The Monsters Are Due on Maple Street
It’s hard not to mention this episode when discussing The Twilight Zone. Still studied in schools and history classes, it was used to sum up the national unrest caused by McCarthy and the Red Scare, where normal Americans were being encouraged to turn in anyone they deemed to be a “communist sympathizer”. While the colors have changed, the rhetoric and scares are still going on with fingers being pointed in much the same way at the LGBT community in the current scenario.
The episode plays on that paranoia and fear that anybody could be someone else, and you can’t trust those around you, a fear directly stoked by politicians during that time.
The gradual dissolution of the neighborhood as they begin accusing each other of causing the massive power outage was a regular occurrence as former friends turned on each other due to dangerous, charged rhetoric.

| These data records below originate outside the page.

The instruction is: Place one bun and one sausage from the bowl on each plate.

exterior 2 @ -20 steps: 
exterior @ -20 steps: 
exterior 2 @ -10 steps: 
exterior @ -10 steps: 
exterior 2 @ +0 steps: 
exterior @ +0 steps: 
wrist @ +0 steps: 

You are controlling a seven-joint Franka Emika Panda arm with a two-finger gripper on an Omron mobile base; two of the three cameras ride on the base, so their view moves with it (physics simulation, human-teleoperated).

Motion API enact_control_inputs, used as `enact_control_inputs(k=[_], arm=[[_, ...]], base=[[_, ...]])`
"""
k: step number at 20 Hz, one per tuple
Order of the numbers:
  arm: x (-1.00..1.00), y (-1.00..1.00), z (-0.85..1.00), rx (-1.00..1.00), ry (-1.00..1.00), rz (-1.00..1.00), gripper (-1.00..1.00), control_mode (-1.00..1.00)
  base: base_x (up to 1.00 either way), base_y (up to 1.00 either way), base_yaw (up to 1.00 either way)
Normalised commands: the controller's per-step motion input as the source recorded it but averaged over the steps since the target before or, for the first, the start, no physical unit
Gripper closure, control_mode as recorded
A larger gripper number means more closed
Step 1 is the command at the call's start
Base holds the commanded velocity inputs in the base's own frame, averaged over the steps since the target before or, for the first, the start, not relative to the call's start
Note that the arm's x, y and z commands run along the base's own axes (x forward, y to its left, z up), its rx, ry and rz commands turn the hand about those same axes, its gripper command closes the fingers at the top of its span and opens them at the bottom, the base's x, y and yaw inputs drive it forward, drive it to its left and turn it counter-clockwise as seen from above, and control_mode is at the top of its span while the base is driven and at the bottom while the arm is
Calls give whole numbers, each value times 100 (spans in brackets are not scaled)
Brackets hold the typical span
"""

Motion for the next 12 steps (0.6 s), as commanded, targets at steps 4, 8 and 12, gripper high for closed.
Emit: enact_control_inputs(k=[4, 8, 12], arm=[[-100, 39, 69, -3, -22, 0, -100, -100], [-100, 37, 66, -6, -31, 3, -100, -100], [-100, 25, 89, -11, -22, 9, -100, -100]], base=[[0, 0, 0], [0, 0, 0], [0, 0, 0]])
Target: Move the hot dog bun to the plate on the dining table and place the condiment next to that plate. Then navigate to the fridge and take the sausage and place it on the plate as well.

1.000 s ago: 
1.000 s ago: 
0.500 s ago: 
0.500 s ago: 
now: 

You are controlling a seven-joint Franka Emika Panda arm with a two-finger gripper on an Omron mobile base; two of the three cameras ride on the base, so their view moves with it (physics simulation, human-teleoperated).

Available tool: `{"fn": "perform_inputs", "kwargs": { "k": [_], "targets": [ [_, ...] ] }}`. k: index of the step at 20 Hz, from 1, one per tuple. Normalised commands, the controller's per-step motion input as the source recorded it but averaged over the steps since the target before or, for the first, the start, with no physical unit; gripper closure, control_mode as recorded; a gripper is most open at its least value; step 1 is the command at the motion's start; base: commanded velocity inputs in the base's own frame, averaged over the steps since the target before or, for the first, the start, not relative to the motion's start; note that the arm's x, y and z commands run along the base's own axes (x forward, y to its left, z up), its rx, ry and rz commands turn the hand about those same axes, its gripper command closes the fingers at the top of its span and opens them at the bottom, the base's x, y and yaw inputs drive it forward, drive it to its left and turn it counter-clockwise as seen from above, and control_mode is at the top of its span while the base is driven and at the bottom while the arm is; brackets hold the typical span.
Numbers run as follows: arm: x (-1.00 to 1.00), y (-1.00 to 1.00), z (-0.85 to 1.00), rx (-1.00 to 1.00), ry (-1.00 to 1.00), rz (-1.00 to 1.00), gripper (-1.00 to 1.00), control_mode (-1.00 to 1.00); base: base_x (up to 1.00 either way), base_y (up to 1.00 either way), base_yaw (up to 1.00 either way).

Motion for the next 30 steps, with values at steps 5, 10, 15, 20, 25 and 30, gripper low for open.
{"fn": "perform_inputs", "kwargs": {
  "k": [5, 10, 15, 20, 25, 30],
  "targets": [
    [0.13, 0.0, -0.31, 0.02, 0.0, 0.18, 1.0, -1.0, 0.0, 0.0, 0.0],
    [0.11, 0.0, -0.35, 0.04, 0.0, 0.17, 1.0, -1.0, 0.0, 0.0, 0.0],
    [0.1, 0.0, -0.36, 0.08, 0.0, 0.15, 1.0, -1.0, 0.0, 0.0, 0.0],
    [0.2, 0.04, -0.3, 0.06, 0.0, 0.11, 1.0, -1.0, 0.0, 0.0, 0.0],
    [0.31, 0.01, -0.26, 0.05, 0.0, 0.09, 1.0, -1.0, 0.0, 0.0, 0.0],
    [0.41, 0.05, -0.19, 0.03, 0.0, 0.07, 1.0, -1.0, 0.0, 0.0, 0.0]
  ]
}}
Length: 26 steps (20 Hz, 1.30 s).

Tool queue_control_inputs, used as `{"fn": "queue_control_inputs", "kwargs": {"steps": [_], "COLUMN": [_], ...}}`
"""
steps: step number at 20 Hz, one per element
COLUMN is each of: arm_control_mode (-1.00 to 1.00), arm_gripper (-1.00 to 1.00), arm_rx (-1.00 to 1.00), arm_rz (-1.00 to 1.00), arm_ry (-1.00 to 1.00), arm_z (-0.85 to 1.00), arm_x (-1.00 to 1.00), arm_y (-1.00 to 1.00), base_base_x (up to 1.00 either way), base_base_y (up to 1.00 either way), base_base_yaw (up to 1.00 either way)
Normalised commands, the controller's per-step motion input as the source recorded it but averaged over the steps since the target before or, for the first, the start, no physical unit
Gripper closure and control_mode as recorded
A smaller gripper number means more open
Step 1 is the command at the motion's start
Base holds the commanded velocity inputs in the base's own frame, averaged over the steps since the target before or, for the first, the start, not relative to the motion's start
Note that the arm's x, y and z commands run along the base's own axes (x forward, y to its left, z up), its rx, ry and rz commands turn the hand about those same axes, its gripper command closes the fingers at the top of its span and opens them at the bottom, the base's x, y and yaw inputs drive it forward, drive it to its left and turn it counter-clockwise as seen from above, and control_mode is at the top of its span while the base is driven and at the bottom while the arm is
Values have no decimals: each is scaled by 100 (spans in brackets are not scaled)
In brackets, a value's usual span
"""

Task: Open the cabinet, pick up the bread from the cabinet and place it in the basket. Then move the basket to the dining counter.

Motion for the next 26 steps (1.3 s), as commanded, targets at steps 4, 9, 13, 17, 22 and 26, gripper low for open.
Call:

Spoiler: None of them were the enemy, but instead the outage and fear were being stoked by aliens from miles away, themselves trying to weaken and make the neighborhood easier to control by causing them to turn on one another. It’s Pride month, do I have to spell out how terrifyingly prescient this episode is today with the demonization of LGBT people by politicians?
An Occurrence At Owl Creek Bridge
Based on the original short story by Ambrose Bierce, which was written seventy years before the show, this episode is a masterclass in non-linear storytelling and suspense, as well as questioning if we’re seeing what’s real. When a wealthy plantation owner is hanged by Union soldiers near the end of the Civil War, he gets lucky and the rope snaps, freeing him into the cold waters of Owl Creek below. We follow his perilous odyssey as he attempts to make his way back home, to his wife and children. Until he’s rudely yanked back to reality by the noose yanking his spine loose. Win some, lose some.
One For the Angels
This one is a more uplifting mind-bender than outright “What the hell?”. A salesman known for keeping the neighborhood kids entertained is greeted one day by Death, who says that his time has come. Naturally, the salesman finds a loophole and makes it out, with Death being unable to take him due to the terms of their agreement. Death will get his due though, and instead says that he must be up in the salesman’s apartment building to take one of the kids who lives nearby, hit by a truck that afternoon.
The salesman takes it up as the time to make the pitch of a lifetime, leading Death on and even convincing him to buy his wares until the clock strikes midnight and Death misses his appointment. Again, not mind-bending in the sense of cerebral, but mind-bending in the sense of just how much care and compassion we as humans can (and should) show to those that come after us, leaving them to live where we left off.